I read Climbing the Stairs this week. The time period is so fascinating - around the time when Pearl Harbor was bombed by the Japanese, but in British-occupied India. The main character is a girl named Vidya. Her family is progressive and open-minded; her father even tells her he plans to send her to college. But a terrible accident causes her father to become mentally incapacitated. Her family goes to live at the home of the very traditional grandfather and his sons' families. There, the men live upstairs, and the women live downstairs. The women cook and clean and tend to children, while the men work and study and listen to the wireless. Only during festivals do the sexes mingle.
There, Vidya discovers her grandfather's off-limits (to the women) library, and meets a young man named Raman. In a fairly predictable fashion, Vidya pushes her boundaries and receives permission to study in the library, and Raman falls in love with her.

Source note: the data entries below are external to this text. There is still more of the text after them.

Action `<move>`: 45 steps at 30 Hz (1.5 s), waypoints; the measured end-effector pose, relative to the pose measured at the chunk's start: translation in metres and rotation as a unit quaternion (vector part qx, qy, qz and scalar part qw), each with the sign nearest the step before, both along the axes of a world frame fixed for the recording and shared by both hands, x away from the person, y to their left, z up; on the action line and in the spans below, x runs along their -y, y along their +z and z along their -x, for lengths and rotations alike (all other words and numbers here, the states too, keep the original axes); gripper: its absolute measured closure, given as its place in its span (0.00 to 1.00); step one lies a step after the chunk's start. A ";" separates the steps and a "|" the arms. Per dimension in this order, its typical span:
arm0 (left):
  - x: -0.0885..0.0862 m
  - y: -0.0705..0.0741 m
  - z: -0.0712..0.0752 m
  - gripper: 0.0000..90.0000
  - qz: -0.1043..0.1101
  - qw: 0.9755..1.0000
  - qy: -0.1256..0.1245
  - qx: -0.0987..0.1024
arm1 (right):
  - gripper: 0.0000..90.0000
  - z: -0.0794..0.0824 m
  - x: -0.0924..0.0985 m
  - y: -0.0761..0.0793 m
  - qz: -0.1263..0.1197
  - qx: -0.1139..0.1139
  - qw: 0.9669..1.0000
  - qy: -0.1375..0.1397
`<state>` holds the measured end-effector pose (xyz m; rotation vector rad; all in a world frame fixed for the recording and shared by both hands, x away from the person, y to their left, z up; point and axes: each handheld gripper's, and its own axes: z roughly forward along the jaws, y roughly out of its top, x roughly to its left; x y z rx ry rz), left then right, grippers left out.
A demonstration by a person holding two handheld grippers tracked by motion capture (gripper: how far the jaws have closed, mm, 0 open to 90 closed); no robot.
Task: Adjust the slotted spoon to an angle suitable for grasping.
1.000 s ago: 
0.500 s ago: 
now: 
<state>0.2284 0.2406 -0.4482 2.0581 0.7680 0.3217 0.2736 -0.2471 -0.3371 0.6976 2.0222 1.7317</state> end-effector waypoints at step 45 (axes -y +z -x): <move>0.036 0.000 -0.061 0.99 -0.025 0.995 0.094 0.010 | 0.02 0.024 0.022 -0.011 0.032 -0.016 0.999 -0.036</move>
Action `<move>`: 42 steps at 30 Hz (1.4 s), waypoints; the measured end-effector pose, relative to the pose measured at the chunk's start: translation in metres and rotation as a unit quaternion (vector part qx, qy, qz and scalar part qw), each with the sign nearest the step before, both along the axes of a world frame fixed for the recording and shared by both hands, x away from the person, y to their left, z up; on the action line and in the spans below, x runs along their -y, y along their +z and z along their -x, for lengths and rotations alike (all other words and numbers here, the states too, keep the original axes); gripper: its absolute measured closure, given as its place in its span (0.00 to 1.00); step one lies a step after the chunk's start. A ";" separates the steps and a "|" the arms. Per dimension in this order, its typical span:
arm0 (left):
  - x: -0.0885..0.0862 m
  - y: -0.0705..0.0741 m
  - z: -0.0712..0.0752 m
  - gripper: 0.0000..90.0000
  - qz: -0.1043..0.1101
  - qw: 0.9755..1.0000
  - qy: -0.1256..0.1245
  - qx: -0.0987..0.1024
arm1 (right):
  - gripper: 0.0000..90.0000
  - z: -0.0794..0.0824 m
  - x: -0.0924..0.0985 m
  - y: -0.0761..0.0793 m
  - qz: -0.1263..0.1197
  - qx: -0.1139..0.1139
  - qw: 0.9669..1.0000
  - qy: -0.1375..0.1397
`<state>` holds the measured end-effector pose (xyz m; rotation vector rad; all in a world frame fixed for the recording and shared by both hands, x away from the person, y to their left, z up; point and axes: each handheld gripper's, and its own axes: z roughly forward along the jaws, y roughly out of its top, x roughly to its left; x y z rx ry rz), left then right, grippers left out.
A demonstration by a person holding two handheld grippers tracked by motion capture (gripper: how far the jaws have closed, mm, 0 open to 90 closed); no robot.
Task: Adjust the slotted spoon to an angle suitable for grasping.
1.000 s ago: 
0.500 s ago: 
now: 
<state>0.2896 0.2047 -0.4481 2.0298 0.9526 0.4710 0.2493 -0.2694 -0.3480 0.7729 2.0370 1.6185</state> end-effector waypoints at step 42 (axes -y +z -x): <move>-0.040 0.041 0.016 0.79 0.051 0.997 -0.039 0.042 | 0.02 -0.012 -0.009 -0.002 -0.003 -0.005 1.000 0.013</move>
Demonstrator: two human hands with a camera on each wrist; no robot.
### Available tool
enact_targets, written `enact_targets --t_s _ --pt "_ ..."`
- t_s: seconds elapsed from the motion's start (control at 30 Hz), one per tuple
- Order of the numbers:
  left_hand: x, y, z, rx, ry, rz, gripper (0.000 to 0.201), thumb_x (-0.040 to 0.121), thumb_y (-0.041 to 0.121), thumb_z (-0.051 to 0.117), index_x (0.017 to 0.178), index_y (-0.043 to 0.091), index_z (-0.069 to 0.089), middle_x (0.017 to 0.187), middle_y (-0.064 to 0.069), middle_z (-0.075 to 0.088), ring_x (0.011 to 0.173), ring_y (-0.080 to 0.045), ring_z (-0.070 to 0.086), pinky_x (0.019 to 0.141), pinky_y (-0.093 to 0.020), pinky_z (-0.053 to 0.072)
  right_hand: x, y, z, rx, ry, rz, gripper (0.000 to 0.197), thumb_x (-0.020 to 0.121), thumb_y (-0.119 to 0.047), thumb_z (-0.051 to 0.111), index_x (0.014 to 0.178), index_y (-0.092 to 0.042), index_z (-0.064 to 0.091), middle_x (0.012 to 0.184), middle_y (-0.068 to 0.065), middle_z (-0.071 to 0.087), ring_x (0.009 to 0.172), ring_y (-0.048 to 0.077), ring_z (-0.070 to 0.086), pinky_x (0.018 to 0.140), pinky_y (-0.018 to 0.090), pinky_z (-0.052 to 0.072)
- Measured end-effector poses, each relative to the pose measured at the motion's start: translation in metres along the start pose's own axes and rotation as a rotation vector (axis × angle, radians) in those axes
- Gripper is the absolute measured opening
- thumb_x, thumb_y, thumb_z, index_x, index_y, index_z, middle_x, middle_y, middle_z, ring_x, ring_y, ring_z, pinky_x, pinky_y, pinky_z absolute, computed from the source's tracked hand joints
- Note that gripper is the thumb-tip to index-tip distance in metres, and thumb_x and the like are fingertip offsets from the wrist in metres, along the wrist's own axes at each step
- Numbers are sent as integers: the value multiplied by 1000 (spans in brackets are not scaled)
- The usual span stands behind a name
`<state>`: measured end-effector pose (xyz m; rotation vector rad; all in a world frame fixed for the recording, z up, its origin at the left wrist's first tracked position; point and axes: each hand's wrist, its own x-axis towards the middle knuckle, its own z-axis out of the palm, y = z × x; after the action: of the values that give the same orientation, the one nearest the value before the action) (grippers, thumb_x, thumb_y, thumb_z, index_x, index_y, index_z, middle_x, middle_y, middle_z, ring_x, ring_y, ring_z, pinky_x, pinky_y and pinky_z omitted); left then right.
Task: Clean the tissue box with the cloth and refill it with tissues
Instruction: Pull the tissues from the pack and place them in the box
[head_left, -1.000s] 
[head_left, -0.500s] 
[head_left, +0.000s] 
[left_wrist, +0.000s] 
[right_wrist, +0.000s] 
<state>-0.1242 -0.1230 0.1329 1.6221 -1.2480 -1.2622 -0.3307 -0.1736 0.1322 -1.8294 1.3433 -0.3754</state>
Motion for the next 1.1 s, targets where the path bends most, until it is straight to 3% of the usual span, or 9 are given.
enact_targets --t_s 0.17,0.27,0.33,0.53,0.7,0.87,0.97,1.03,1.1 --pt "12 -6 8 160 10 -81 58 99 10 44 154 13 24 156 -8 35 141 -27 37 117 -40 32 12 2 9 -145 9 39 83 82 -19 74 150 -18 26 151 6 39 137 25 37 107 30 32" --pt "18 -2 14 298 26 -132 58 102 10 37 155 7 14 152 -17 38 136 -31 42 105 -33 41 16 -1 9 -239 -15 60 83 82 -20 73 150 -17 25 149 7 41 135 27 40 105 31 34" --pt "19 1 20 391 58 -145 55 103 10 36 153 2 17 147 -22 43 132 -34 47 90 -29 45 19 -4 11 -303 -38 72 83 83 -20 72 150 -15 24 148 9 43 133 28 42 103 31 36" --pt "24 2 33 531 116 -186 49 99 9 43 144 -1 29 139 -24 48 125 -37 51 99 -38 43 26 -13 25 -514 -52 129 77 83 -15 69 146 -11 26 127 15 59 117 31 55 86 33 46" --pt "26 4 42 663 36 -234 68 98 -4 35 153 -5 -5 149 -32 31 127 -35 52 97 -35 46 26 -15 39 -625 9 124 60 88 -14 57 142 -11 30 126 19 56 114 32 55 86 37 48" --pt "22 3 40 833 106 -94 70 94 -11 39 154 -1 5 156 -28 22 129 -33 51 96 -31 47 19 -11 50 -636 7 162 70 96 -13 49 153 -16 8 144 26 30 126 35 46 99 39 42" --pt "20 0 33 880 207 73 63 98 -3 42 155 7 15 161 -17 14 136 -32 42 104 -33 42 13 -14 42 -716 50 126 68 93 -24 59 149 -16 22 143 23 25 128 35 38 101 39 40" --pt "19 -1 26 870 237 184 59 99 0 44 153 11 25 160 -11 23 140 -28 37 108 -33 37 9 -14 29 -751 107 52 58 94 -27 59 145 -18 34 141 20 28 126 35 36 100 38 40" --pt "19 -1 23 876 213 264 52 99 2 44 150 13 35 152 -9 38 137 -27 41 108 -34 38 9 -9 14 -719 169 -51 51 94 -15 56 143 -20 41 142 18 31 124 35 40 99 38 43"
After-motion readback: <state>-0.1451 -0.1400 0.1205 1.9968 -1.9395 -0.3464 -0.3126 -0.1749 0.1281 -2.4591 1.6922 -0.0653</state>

The setting is what is so intriguing and beguiling about this book. The customs and culture of this place - so completely foreign to the world I live in - are so fascinating. I couldn't get enough. The ending is fairly conventional, in terms of coming-of-age stories, but it is the richness of India itself that will remain with me long after the names and circumstances of the characters fade away from my memory.
One caveat: I wanted Raman to be the man Vidya expected him to be, and I was a little disappointed by some of his ideas and expectations. But I loved that he was willing to consider himself in the wrong - that he allowed his ideas to change - based on his friendship with Vidya. It is so rare that a strong female character can have that kind of influence on a male character, especially given the time period.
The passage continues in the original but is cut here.